The Postal Service is as old as the nation itself, beginning with the kite-flying, bifocal inventing, and noted Renaissance man Benjamin Franklin who organized the USPS at the direction of the Second Continental Congress on July 26, 1775. The founders then gave Congress the power to establish and maintain the postal service as one of the enumerated powers in Article One of the Constitution. The mail was the sole communication lifeline of the newly formed nation, and the Postmaster a cabinet position and the final position in the presidential line of succession until the USPS was reorganized in 1971.

Between its inception in 1775 and 1912, postal employees delivered mail seven (7) days a week. In the early 1800s, religious leaders became concerned that employees were forced to work on the “Christian Sabbath,” or Sunday, and began to petition Congress to use its Article I powers to disallow Sunday delivery. This concern reached a fevered pitch in 1810 when Congress required post offices to open at least one hour on Sunday.[1] Outraged that Congress had thus “enforced Sunday desecration,” religious leaders began to clamor for legislation that would outlaw Sunday operations.

This stemmed, in part, from the fact that prior to the passage of the equal protection clause of the Fourteenth Amendment which was one of the post-Civil War Amendments which applied the establishment clause of the First Amendment to the states, state and local governments were able to regulate Sunday closings of businesses and even regulate what private activities a person could participate in on Sundays. The post office, however, was Federal territory and people could go there and conduct business, or socialize and the local religious leaders had no jurisdiction to interfere.

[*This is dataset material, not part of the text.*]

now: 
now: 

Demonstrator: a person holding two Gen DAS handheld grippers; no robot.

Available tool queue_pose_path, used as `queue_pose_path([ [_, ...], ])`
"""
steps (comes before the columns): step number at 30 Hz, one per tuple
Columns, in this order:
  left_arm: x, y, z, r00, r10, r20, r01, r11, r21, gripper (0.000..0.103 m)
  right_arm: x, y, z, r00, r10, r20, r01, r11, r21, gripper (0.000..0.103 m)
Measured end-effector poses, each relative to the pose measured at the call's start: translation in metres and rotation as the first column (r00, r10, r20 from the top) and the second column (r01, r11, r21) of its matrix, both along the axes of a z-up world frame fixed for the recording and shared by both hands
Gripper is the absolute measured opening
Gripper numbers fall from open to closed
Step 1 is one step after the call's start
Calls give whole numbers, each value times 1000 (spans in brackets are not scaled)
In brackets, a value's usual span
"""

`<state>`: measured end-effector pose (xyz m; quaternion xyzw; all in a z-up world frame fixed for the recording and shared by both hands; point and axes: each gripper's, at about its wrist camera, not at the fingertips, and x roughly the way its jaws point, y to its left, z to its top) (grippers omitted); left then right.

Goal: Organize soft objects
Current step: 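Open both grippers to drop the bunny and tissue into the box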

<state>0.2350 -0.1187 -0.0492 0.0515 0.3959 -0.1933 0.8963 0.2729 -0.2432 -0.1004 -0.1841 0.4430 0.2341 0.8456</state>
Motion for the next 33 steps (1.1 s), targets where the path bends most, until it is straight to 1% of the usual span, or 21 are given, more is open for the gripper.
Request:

In response to the petitions, in January 1811, Postmaster Gideon Granger issued a report to Congress describing his approach to the law requiring at least one hour of postal operations and expressing his concern that it might compel his employees to violate Sunday sacredness.  Writing in the third person, he stated, “to guard against any annoyance to the good citizens of the United States, he carefully instructed and directed the agents of this office to pass quietly, without announcing their arrival or departure by the sounding of horns or trumpets, or any other act calculated to call off the attention of the citizens from their devotions . . . .” After describing additional methods whereby he intended to mitigate Sunday desecration, the Postmaster concluded on a religious note, “that compelling the Postmasters to attend to the duties of the office on the Sabbath, is, on them, a hardship, as well as in itself tending to bring into disuse and disrepute the institutions of that holy day.”[2]

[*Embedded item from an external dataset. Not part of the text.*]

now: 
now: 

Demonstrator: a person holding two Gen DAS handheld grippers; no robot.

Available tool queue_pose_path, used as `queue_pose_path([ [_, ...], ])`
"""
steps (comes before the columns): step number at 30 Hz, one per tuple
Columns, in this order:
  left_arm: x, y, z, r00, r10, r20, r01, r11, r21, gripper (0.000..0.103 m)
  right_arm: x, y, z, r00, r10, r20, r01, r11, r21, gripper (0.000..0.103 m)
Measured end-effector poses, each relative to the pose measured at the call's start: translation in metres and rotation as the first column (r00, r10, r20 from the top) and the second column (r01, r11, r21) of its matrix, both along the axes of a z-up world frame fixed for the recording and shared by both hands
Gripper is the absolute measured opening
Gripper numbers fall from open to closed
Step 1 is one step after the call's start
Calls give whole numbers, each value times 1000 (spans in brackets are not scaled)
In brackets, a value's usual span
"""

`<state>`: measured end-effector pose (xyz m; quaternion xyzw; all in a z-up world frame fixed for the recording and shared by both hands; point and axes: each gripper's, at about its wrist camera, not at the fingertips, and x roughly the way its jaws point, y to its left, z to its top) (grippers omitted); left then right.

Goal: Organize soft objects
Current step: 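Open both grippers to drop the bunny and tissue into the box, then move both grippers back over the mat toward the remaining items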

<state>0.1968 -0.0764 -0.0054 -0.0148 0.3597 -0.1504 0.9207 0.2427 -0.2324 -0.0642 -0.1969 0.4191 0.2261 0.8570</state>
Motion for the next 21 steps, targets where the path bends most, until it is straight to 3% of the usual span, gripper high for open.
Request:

“[C]ompelling the Postmasters to attend to the duties of the office on the Sabbath, is, on them, a hardship, as well as in itself tending to bring into disuse and disrepute the institutions of that holy day.” Postmaster Gideon Granger

In 1815, the United States House in Committee of the Whole held hearings on the petition of citizens from five states to prohibit Sunday transportation and opening of mail. After reviewing the petitions, the committee responded that communication was necessary, particularly since the nation was at war, and resolved that, “at this time it is inexpedient to interfere and pass any laws” prohibiting mail transportation and opening on Sundays.[3]

The debate continued and in 1830, 75-year-old John Leland, a prominent Baptist minister who had championed liberty of conscience at the founding of the nation, addressed the issue. After describing America’s religious diversity, ranging from Islam to Judaism, paganism to Christianity, he stated that he believed that in deciding to close on Sunday, Congress would be making a theological decision in deciding which day was holy. After all, he reasoned, Congress should also recognize that Saturday was holy to Jews and “Sevendarian Christians.” Leland concluded:

“The powers given to Congress are specific-guarded by a ‘hitherto shalt thou come and no further.’ Among all the enumerated powers given to Congress, is there one that authorizes them to declare which day of the week, month, or year, is more holy than the rest-too holy to travel upon? If there is none, Congress must overleap their bounds, by an unpardonable construction, to establish the prohibition prayed for. Let the petitioners ask themselves the question. If Congress should assume an ecclesiasticopolitical power, and stop the mail on the seventh day, and let it be transported on the first, would that satisfy them? If not, are they doing as they would be done by?”[4]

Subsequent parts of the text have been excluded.